What the board should be asking this quarter
If you are reading this from a CTO chair or a board seat, the questions you put to your enterprise architect in the next two weeks are these.
First, what is our agent inventory today, and what is the discovery process that finds the agents nobody told us about. If the answer to the second part of that question is silence, you do not have an inventory, you have a hope. The CSA's published guidance on shadow agent discovery, the Cequence Agent Personas product, the Microsoft Defender for Agents capability that ships with Agent 365, are all options. Pick one. Run the discovery. The number you get back will not be the number you expected. That is the point.
Second, what is the agent identity model. If the answer is "we use service accounts," you are running a 2015 IAM model into a 2026 problem. If the answer is "we use Entra Agent ID for Microsoft agents and something else for the rest," you have a vendor coverage gap. If the answer is "we have an internal agent identity primitive that wraps around Entra, Google, AWS Bedrock and our internal stack," you have the beginnings of an architecture. Most enterprises do not.
Third, what is the observability target by the end of 2026. Specifically: what percentage of agent tool calls, prompt logs, response logs and decision rationales are captured in a system the security team can query in under ten seconds. If the answer is below 80 per cent, you do not have observability. You have a sampling exercise. And if the cost model for getting that to 80 per cent is calculated on per-GB pricing from a traditional log vendor, your CFO is about to get a bill that ends the conversation.

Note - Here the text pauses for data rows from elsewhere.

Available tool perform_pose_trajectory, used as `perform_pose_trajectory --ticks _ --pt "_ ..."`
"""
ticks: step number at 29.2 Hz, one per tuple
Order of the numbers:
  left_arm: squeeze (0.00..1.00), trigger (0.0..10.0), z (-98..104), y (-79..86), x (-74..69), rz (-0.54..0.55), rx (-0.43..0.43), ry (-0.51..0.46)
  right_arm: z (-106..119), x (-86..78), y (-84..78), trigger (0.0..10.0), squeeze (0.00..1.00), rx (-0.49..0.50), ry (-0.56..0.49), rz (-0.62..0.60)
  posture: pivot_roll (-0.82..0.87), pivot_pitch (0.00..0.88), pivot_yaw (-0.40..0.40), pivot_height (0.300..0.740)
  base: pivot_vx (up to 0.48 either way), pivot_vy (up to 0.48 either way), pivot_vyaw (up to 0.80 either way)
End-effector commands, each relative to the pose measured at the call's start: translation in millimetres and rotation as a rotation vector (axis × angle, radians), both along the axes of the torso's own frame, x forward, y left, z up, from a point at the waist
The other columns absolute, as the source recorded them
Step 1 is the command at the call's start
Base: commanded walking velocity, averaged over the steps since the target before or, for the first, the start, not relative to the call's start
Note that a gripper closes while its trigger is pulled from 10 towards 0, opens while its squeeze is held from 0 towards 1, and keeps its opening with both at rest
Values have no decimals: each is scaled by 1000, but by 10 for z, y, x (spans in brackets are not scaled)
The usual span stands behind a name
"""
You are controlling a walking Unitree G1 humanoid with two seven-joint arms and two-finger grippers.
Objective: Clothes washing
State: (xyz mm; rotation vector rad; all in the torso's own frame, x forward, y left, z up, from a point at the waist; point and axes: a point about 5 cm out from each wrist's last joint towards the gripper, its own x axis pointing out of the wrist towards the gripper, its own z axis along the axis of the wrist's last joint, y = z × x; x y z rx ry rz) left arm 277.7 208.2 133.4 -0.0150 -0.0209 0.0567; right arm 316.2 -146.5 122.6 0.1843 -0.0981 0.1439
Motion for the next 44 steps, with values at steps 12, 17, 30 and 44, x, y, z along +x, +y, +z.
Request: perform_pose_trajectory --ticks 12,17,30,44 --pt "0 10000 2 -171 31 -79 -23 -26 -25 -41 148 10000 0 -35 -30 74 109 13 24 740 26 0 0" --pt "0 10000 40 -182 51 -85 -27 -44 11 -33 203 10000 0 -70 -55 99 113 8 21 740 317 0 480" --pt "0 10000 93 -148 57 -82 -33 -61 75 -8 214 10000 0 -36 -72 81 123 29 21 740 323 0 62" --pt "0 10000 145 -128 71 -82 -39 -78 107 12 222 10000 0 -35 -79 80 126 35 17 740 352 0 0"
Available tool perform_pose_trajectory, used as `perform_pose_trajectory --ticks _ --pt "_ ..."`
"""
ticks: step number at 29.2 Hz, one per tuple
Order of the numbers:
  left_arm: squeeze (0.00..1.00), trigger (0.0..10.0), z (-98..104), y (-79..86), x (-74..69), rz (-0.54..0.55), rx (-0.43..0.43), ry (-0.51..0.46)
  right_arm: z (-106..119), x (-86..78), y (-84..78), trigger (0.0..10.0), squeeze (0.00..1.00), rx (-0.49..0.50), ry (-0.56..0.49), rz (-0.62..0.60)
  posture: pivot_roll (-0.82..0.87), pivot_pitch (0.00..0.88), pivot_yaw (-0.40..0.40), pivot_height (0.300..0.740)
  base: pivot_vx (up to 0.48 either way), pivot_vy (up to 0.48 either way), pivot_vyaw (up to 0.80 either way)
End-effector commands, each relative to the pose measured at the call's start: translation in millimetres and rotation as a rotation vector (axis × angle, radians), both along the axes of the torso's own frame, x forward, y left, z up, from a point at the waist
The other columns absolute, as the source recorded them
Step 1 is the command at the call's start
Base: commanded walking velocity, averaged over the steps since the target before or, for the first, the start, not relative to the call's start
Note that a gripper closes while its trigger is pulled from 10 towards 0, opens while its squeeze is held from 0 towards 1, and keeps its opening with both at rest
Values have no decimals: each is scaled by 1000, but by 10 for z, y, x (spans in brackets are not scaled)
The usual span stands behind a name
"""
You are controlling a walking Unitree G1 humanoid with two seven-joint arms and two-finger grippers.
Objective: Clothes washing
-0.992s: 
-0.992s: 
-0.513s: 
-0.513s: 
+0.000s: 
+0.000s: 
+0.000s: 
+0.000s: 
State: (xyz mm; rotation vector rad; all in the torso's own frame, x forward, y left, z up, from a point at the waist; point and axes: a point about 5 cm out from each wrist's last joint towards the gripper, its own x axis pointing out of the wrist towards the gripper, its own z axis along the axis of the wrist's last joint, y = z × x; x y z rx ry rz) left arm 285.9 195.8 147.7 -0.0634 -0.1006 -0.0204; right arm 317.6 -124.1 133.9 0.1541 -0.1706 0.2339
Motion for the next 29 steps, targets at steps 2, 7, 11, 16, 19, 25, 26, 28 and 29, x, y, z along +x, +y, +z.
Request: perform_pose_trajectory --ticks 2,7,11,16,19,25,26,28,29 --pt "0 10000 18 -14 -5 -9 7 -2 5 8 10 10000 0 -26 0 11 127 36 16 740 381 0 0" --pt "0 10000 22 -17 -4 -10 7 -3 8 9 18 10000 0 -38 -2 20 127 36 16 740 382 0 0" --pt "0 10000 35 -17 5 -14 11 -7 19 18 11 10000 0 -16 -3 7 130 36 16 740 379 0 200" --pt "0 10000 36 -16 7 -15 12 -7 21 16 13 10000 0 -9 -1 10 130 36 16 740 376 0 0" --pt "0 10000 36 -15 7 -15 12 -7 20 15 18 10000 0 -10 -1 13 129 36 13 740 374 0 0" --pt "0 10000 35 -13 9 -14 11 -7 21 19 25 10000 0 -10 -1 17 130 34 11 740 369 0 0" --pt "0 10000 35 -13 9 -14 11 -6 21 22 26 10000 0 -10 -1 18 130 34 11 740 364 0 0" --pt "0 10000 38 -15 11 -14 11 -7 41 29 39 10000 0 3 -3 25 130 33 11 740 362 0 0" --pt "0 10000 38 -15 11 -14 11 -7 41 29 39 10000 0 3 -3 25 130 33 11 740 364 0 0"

Fourth, what is the capacity headroom on the governance plane. Specifically: at the current rate of agent growth in your estate, how many months until you saturate your audit log retention, your policy engine throughput, your kill-switch fan-out, your identity store. The honest answer is usually "we have not modelled it." Model it.
Fifth, who owns the role that did not exist in your org chart twelve months ago. Microsoft has formalised it as the Agent ID Administrator. The principle generalises. Somebody on your team needs to be accountable for the lifecycle of every agent identity in your enterprise, the same way somebody is accountable for human identity today. If the role is implicit, distributed, or unfilled, it does not exist. The audit committee will discover that the day after the first incident.
Sixth, when your CFO gets the cloud invoice for H2 2026, will the AI line items be on the AI budget or hidden inside the observability budget. Most will be the latter. That is a financial-control failure as well as an architectural one.
These are not security questions. They are architecture questions. The CISO answers to them only after the architect has framed them. If your enterprise architecture function is not at the table for this conversation, you have the same structural gap we wrote about three weeks ago, in a different room.